Beyond this, Mase says, even if he sometimes thinks about “looking for some pillow” when Riley begins one of his aphorism-laden motivational speeches, “Pat and I are cool. … We understand each other.” Mase, who will no doubt go to his grave believing the Knicks would have won the NBA title if Riley had played him against Atlanta, remains unrepentant. “All I said about Pat was … that’s his opinion … well, that’s still his opinion. Mason don’t talk in tongues … What my mother taught me was to say what you mean, and if you really believe it, don’t back down. I follow that. Life goes on.”
So it does. A couple of nights later, incongruously enough, Mase is standing under a massive crystal chandelier at Leonard’s of Great Neck, bar mitzvah capital of the North Shore.
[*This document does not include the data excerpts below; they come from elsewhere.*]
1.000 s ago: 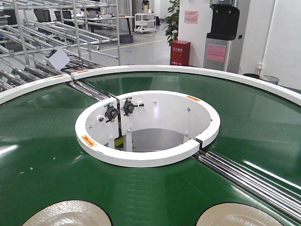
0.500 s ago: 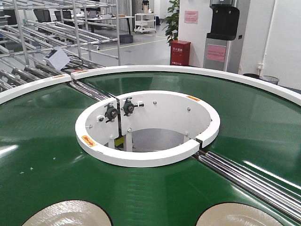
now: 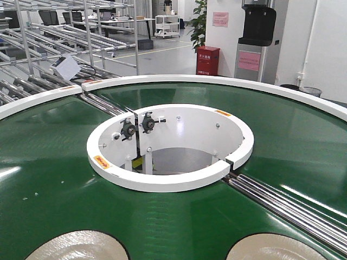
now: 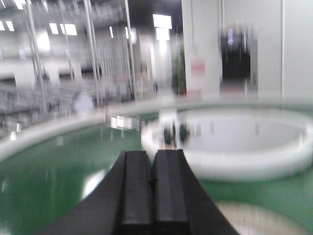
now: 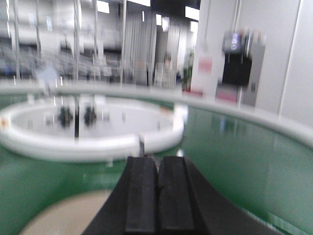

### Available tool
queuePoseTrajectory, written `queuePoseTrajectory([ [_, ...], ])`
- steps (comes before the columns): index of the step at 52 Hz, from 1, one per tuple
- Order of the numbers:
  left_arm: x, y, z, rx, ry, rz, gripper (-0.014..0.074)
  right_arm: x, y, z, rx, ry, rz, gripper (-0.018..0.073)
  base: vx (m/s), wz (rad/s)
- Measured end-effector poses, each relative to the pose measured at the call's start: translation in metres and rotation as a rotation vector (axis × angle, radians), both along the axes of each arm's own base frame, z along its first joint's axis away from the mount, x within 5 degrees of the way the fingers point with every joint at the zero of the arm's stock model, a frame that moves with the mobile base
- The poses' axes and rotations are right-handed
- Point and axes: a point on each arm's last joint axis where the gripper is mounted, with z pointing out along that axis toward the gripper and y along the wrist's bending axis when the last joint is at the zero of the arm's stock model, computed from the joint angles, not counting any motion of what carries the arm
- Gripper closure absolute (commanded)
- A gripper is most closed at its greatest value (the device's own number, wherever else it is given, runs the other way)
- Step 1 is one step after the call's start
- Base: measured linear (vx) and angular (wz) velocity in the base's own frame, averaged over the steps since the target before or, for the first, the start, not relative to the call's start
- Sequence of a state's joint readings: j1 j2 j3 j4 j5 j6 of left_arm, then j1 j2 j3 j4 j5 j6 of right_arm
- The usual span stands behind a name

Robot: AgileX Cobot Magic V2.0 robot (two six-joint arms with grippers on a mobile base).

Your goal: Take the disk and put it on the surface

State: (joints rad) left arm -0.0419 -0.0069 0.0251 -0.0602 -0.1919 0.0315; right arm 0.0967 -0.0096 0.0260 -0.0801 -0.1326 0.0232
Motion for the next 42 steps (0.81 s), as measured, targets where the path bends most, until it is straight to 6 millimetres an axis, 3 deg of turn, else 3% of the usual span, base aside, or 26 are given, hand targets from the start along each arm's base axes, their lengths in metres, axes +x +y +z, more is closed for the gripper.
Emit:
queuePoseTrajectory([
  [6, -0.008, 0.001, 0.036, -0.017, -0.111, 0.0, 0.0596, -0.009, -0.001, 0.039, 0.015, -0.123, -0.002, 0.0568, 0.0, 0.0],
  [12, -0.021, 0.001, 0.109, 0.043, -0.226, 0.021, 0.0596, -0.025, -0.003, 0.11, 0.009, -0.263, -0.013, 0.0568, 0.0, 0.0],
  [13, -0.019, 0.001, 0.113, 0.052, -0.22, 0.024, 0.0596, -0.026, -0.003, 0.123, 0.004, -0.277, -0.016, 0.0568, 0.0, 0.0],
  [14, -0.022, 0.001, 0.132, 0.062, -0.249, 0.029, 0.0596, -0.026, -0.003, 0.132, 0.001, -0.286, -0.018, 0.0568, 0.0, 0.0],
  [16, -0.021, 0.001, 0.154, 0.081, -0.263, 0.037, 0.0596, -0.024, -0.003, 0.156, -0.008, -0.294, -0.022, 0.0568, 0.0, 0.0],
  [21, 0.0, 0.0, 0.195, 0.132, -0.233, 0.052, 0.0596, -0.002, -0.001, 0.193, -0.025, -0.248, -0.026, 0.0568, 0.0, 0.0],
  [28, 0.056, -0.003, 0.21, 0.169, -0.078, 0.046, 0.0596, 0.053, 0.004, 0.205, -0.04, -0.099, -0.023, 0.0568, 0.0, 0.0],
  [34, 0.103, -0.005, 0.196, 0.184, 0.067, 0.034, 0.0596, 0.099, 0.009, 0.191, -0.055, 0.044, -0.019, 0.0568, 0.0, 0.0],
  [42, 0.142, -0.007, 0.171, 0.193, 0.217, 0.019, 0.0592, 0.139, 0.013, 0.163, -0.073, 0.206, -0.015, 0.0568, 0.0, 0.0],
])
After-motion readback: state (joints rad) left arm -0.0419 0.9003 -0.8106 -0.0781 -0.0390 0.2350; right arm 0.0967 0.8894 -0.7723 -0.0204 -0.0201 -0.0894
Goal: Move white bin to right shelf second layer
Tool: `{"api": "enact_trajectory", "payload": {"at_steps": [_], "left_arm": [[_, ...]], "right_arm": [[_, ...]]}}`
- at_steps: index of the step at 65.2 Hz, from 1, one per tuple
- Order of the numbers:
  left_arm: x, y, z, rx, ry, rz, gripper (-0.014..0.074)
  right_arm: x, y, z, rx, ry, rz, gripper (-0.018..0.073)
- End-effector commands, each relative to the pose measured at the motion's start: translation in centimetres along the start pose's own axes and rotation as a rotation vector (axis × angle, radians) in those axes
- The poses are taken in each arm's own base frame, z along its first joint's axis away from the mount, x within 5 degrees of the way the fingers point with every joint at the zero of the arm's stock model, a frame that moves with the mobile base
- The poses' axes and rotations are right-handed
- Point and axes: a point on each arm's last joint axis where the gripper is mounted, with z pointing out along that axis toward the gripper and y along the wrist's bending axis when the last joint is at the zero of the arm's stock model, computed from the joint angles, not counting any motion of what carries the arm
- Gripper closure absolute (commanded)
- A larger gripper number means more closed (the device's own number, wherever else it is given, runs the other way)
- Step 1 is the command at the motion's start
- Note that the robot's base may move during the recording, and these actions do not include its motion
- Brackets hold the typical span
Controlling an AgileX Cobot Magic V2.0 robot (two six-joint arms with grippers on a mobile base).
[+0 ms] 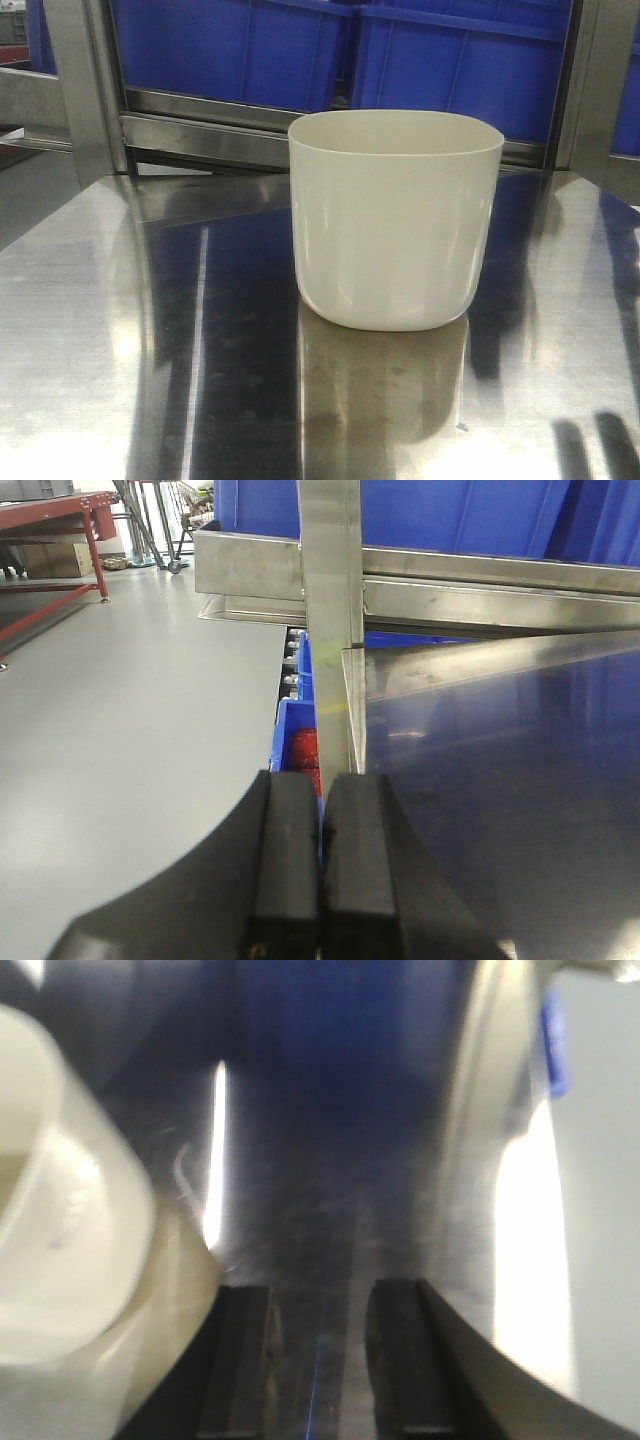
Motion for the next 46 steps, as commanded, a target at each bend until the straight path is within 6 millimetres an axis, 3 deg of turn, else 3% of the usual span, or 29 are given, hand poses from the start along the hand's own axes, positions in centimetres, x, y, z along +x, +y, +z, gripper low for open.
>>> {"api": "enact_trajectory", "payload": {"at_steps": [1, 19, 30, 46], "left_arm": [[0.4, 0.0, 0.1, 0.003, -0.065, -0.005, 0.0512], [0.4, 0.0, 0.1, 0.003, -0.065, -0.005, 0.0512], [0.4, 0.0, 0.1, 0.003, -0.065, -0.005, 0.0512], [0.4, 0.0, 0.1, 0.003, -0.065, -0.005, 0.0512]], "right_arm": [[-2.5, 1.4, 0.1, -0.01, 0.005, 0.011, 0.0219], [-6.2, 4.6, 1.5, 0.067, 0.212, 0.151, 0.0219], [-8.0, 7.0, 2.3, 0.065, 0.272, 0.138, 0.0219], [-9.8, 9.0, 3.0, 0.065, 0.312, 0.127, 0.0219]]}}
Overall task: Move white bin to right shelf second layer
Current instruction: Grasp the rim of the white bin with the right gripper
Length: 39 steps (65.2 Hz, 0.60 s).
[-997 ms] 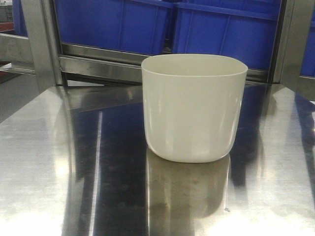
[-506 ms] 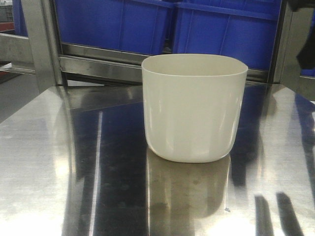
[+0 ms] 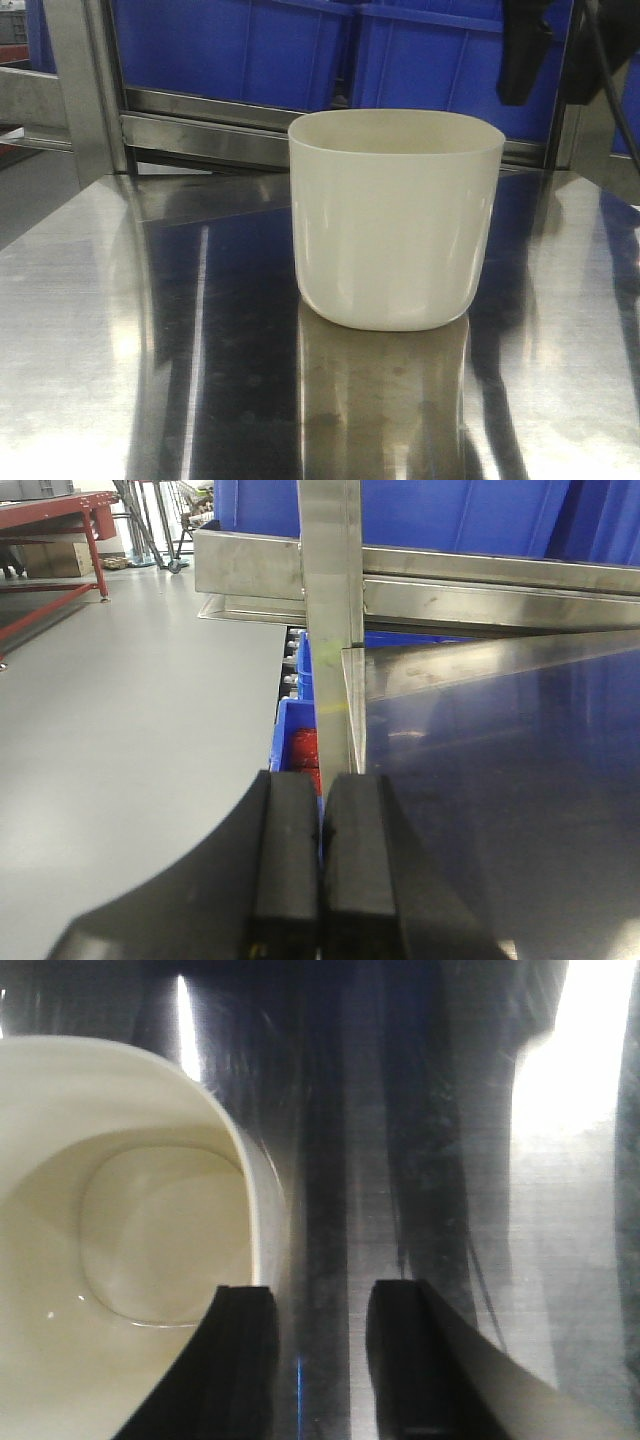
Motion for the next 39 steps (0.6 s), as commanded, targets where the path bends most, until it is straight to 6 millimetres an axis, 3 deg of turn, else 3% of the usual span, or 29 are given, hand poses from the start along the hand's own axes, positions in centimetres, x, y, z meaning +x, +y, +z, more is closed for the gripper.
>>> {"api": "enact_trajectory", "payload": {"at_steps": [1, 15, 39], "left_arm": [[0.4, 0.0, 0.1, 0.003, -0.065, -0.005, 0.0512], [0.4, 0.0, 0.1, 0.003, -0.065, -0.005, 0.0512], [0.4, 0.0, 0.1, 0.003, -0.065, -0.005, 0.0512]], "right_arm": [[-1.1, 0.4, -2.0, -0.032, -0.067, 0.001, 0.0219], [-1.3, 0.9, -1.1, -0.031, -0.053, 0.039, 0.0219], [-1.4, 2.0, 2.3, -0.012, 0.012, 0.048, 0.0219]]}}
He’s here to accept the second annual Achievement Award “for commitment to the southeast Queens community” from CUNY’s York College Foundation-Mason is setting up a scholarship earmarked for black men who maintain a high-school average of 85. The “crew”-Mom, Aunt Juanita, Cousin Carol, girlfriend Latifa, Kenny Fiedler, Don Cronson, homeboys Thomas and A. J., everyone dressed to the nines, beam as Mase, a heck of a lot more nervous than he ever appears before a basketball game, gets up to make his speech. After some jokes, Mase says this is a pretty big honor because “Queens is my home and I have pride in it.” Education can be “a salvation,” he says, something he knows firsthand because “a lot of brilliant minds” who didn’t go to school wound up “in bad situations.” It’s a pretty moving speech, all things considered. And Mase, who gets a huge ovation, looks kind of choked up himself.
A couple of nights later, however, Mase is back in everyone’s face. After a seemingly endless game against the Washington Bullets, he’s railing about the new handchecking rules, which he takes as a personal affront. “It’s a damn humiliation, a sissy thing. Why don’t they put skirts on the players?” Mase whines with decided uncorrectness, standing in the locker room buck naked.
A moment later, in the hallway outside, dressed in his customary all-black, Mase raves on: “What’s next? You won’t even be able to look at the offensive player. They’ll make it a game for blind men.” But now Mom is there, along with Thomas and A. J. and Latifa and Antoine. “They’re taking all the respect out of things, Mom,” Mase whines.
“Ain’t your business, Pudding,” Mom says. “You just go out there and play your game.”
To which Mase, hanging his head, nods. “Okay, Mom.”